What to do ▸ Say how many lines of these entries include the word "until", and answer with the number alone.

Records drawn from a dataset:
========

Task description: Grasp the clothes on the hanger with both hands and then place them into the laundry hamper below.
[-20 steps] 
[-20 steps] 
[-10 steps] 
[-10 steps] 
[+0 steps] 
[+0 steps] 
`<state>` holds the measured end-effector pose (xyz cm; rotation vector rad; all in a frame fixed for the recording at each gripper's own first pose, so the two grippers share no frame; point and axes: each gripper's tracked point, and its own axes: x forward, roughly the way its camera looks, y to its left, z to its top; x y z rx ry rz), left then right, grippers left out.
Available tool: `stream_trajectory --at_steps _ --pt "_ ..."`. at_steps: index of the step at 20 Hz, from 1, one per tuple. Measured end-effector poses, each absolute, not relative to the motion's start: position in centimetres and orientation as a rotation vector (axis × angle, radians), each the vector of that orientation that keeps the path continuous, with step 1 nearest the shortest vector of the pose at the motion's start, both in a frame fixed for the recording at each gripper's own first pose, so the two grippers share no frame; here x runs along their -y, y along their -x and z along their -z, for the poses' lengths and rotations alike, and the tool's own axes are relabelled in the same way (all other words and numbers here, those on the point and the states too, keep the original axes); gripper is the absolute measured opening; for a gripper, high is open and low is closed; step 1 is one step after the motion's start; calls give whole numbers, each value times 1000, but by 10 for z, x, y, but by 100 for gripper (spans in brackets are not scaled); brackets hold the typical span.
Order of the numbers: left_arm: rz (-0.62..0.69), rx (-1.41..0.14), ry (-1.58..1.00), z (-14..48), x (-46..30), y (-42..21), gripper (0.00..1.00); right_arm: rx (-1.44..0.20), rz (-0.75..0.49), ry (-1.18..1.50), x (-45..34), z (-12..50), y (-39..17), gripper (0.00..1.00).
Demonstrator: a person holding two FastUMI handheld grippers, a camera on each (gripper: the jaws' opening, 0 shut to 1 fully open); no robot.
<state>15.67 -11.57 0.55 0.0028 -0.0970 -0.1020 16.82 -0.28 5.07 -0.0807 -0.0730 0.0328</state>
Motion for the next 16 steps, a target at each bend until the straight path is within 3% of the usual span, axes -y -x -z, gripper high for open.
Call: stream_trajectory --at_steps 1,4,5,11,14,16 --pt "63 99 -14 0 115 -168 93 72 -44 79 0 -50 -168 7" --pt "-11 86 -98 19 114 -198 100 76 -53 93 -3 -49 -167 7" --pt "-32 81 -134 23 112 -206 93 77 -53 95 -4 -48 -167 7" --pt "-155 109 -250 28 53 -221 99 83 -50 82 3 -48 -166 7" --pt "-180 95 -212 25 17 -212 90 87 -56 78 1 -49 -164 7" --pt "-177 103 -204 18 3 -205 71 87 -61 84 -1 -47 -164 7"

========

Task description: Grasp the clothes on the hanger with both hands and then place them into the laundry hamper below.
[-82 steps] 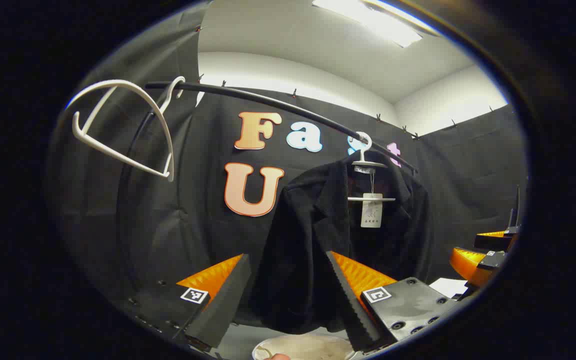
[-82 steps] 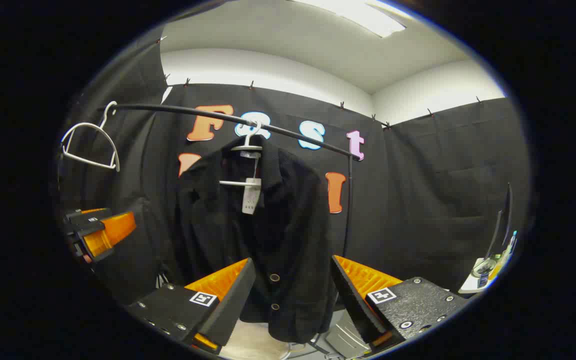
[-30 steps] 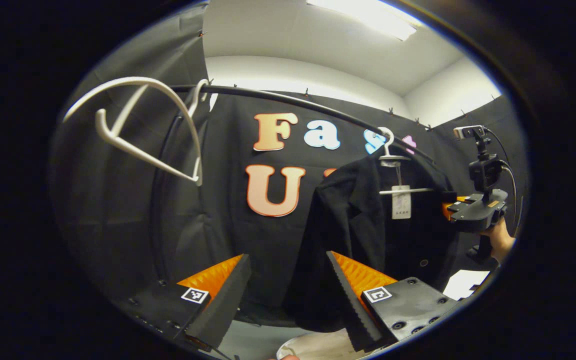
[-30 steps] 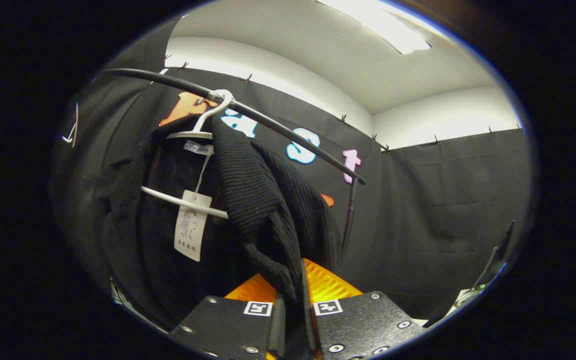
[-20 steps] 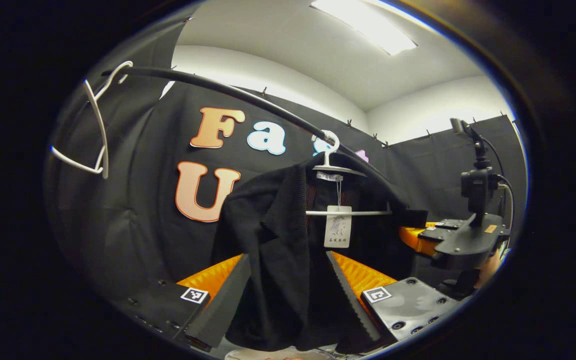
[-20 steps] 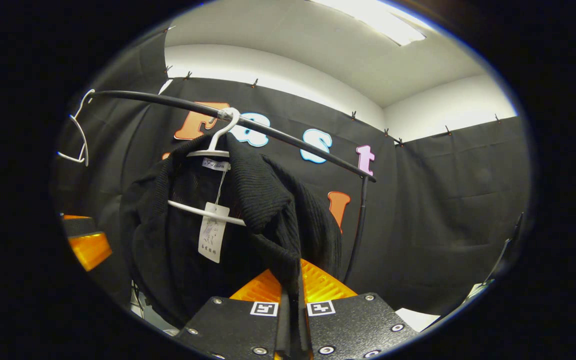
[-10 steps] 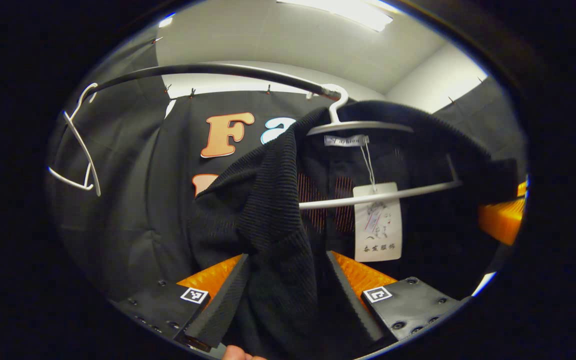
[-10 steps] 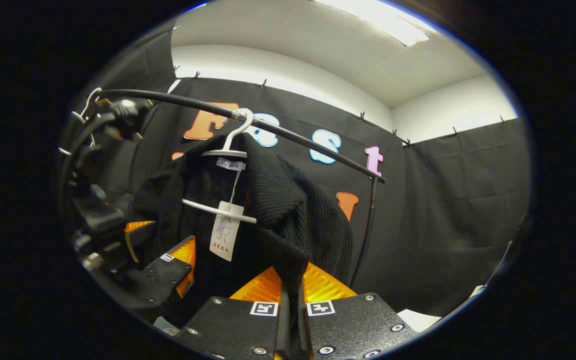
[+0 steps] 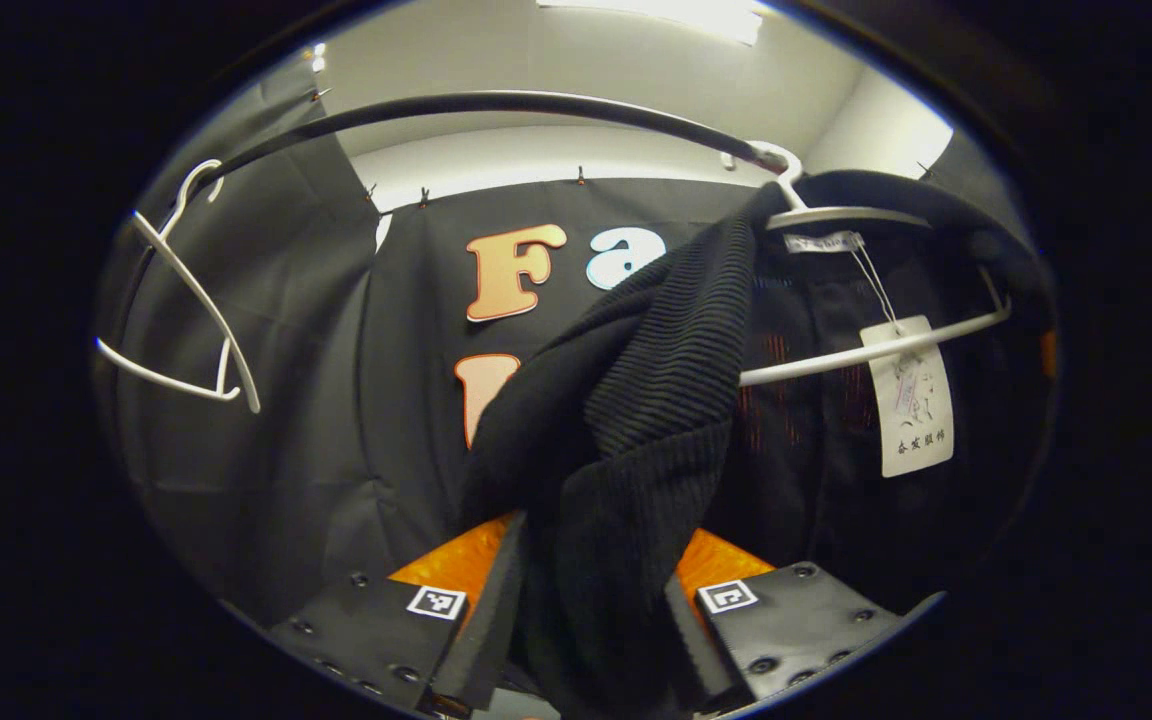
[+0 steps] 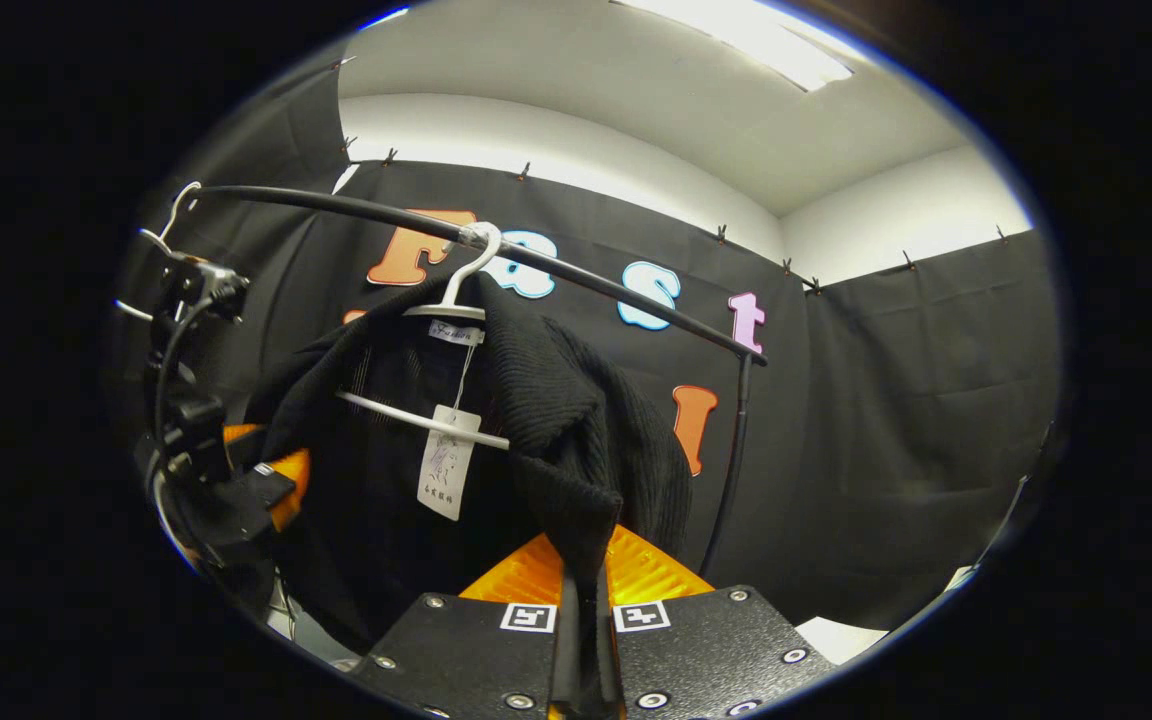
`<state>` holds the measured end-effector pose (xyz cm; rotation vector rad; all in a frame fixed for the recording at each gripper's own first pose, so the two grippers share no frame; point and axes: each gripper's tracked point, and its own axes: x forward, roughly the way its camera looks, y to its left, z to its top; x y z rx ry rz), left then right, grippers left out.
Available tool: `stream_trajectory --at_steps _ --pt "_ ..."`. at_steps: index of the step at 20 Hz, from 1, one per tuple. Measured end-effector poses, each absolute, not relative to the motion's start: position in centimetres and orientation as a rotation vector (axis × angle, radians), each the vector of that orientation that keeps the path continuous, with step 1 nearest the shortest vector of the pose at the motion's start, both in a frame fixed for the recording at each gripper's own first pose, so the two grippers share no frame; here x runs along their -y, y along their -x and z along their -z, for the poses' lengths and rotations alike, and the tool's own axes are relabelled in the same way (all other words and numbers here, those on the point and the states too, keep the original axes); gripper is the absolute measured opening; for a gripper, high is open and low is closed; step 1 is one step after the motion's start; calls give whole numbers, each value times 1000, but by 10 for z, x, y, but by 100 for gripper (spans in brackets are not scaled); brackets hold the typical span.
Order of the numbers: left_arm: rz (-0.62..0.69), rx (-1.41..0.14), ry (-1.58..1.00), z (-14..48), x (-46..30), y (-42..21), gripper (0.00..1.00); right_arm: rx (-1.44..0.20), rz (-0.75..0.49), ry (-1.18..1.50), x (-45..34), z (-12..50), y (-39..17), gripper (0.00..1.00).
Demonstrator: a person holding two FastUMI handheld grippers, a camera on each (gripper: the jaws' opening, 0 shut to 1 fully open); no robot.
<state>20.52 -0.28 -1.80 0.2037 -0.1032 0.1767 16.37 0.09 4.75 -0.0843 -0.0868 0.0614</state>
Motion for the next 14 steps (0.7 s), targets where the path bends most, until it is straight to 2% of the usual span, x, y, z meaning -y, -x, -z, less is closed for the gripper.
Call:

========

Task output ▸ 2